» **Given records**
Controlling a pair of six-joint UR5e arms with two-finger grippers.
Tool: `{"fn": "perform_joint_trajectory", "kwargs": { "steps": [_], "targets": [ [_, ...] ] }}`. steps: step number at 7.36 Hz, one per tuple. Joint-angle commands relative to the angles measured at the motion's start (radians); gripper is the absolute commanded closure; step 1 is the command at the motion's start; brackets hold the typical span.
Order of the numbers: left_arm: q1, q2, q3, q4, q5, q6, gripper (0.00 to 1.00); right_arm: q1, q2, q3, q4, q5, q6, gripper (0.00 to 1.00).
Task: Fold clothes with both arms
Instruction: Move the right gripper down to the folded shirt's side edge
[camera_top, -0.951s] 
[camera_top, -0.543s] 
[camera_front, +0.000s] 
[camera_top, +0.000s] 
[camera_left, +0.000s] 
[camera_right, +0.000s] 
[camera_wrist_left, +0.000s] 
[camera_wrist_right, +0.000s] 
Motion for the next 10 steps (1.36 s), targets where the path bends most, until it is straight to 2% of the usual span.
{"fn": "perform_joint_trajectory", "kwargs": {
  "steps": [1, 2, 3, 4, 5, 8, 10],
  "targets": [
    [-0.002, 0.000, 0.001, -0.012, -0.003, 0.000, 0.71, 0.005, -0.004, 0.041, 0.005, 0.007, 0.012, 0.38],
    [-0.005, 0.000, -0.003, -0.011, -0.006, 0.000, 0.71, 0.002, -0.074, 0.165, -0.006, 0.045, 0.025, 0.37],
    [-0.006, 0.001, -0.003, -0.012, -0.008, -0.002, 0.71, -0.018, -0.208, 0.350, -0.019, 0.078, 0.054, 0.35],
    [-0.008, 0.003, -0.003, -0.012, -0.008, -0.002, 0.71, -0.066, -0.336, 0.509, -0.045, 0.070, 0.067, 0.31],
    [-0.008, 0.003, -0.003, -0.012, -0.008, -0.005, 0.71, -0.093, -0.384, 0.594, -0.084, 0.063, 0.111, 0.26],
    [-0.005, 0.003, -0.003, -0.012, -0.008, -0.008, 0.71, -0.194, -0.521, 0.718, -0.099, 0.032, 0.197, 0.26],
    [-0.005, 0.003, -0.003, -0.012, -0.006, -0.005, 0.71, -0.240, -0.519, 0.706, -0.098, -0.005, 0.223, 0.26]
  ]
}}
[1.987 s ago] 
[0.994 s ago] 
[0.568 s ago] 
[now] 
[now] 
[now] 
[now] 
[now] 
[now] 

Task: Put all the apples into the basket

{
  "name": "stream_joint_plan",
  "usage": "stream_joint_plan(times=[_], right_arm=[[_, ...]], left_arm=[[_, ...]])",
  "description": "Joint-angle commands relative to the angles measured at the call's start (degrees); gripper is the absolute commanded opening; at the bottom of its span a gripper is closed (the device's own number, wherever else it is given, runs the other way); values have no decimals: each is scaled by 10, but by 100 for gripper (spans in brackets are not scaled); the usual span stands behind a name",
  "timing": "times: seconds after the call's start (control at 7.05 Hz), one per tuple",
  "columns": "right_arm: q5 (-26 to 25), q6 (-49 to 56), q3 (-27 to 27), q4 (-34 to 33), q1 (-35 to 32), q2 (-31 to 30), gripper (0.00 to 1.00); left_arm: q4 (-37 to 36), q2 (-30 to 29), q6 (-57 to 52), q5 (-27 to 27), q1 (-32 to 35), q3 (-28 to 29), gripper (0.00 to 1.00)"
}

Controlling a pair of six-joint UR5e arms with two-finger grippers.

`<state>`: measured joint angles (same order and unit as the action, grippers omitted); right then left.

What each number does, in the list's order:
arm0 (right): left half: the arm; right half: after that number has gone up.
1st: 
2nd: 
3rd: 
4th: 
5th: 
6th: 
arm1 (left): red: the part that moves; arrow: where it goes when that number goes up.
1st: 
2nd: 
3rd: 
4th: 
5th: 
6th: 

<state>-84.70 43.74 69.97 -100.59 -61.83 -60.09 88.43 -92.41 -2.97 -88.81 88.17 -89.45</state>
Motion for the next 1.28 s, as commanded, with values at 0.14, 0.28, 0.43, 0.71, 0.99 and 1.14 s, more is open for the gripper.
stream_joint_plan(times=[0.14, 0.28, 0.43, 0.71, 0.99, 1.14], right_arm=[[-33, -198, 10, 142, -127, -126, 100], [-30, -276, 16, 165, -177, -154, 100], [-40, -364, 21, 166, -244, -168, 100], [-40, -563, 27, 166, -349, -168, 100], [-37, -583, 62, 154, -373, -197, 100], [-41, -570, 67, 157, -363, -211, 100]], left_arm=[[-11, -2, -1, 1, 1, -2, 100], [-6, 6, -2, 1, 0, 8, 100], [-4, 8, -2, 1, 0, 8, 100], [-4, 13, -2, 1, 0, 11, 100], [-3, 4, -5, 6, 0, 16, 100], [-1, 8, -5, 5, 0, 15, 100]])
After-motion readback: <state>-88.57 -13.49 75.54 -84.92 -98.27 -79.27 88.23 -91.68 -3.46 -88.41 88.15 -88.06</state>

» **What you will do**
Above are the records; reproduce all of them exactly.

» **Task result**
Controlling a pair of six-joint UR5e arms with two-finger grippers.
Tool: `{"fn": "perform_joint_trajectory", "kwargs": { "steps": [_], "targets": [ [_, ...] ] }}`. steps: step number at 7.36 Hz, one per tuple. Joint-angle commands relative to the angles measured at the motion's start (radians); gripper is the absolute commanded closure; step 1 is the command at the motion's start; brackets hold the typical span.
Order of the numbers: left_arm: q1, q2, q3, q4, q5, q6, gripper (0.00 to 1.00); right_arm: q1, q2, q3, q4, q5, q6, gripper (0.00 to 1.00).
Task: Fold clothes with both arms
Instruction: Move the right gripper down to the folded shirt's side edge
[camera_top, -0.951s] 
[camera_top, -0.543s] 
[camera_front, +0.000s] 
[camera_top, +0.000s] 
[camera_left, +0.000s] 
[camera_right, +0.000s] 
[camera_wrist_left, +0.000s] 
[camera_wrist_right, +0.000s] 
Motion for the next 10 steps (1.36 s), targets where the path bends most, until it is straight to 2% of the usual span.
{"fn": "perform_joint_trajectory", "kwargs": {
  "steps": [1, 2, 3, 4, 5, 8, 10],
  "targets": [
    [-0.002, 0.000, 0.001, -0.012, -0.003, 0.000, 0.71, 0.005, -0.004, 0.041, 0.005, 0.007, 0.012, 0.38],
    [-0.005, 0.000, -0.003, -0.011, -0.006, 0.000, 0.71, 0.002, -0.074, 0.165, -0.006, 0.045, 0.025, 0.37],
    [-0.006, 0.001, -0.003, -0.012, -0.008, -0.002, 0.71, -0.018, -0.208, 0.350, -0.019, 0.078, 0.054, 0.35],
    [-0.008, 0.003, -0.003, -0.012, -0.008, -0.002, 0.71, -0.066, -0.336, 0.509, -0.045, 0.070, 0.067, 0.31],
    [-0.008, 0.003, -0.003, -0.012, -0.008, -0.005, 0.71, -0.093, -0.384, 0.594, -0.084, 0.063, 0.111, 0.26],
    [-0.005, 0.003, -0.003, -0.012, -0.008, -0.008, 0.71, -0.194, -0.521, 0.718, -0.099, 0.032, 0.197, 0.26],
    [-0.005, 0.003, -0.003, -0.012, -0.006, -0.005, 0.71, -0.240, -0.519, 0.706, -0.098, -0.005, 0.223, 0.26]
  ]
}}
[1.987 s ago] 
[0.994 s ago] 
[0.568 s ago] 
[now] 
[now] 
[now] 
[now] 
[now] 
[now] 

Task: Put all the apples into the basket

{
  "name": "stream_joint_plan",
  "usage": "stream_joint_plan(times=[_], right_arm=[[_, ...]], left_arm=[[_, ...]])",
  "description": "Joint-angle commands relative to the angles measured at the call's start (degrees); gripper is the absolute commanded opening; at the bottom of its span a gripper is closed (the device's own number, wherever else it is given, runs the other way); values have no decimals: each is scaled by 10, but by 100 for gripper (spans in brackets are not scaled); the usual span stands behind a name",
  "timing": "times: seconds after the call's start (control at 7.05 Hz), one per tuple",
  "columns": "right_arm: q5 (-26 to 25), q6 (-49 to 56), q3 (-27 to 27), q4 (-34 to 33), q1 (-35 to 32), q2 (-31 to 30), gripper (0.00 to 1.00); left_arm: q4 (-37 to 36), q2 (-30 to 29), q6 (-57 to 52), q5 (-27 to 27), q1 (-32 to 35), q3 (-28 to 29), gripper (0.00 to 1.00)"
}

Controlling a pair of six-joint UR5e arms with two-finger grippers.

`<state>`: measured joint angles (same order and unit as the action, grippers omitted); right then left.

What each number does, in the list's order:
arm0 (right): left half: the arm; right half: after that number has gone up.
1st: 
2nd: 
3rd: 
4th: 
5th: 
6th: 
arm1 (left): red: the part that moves; arrow: where it goes when that number goes up.
1st: 
2nd: 
3rd: 
4th: 
5th: 
6th: 

<state>-84.70 43.74 69.97 -100.59 -61.83 -60.09 88.43 -92.41 -2.97 -88.81 88.17 -89.45</state>
Motion for the next 1.28 s, as commanded, with values at 0.14, 0.28, 0.43, 0.71, 0.99 and 1.14 s, more is open for the gripper.
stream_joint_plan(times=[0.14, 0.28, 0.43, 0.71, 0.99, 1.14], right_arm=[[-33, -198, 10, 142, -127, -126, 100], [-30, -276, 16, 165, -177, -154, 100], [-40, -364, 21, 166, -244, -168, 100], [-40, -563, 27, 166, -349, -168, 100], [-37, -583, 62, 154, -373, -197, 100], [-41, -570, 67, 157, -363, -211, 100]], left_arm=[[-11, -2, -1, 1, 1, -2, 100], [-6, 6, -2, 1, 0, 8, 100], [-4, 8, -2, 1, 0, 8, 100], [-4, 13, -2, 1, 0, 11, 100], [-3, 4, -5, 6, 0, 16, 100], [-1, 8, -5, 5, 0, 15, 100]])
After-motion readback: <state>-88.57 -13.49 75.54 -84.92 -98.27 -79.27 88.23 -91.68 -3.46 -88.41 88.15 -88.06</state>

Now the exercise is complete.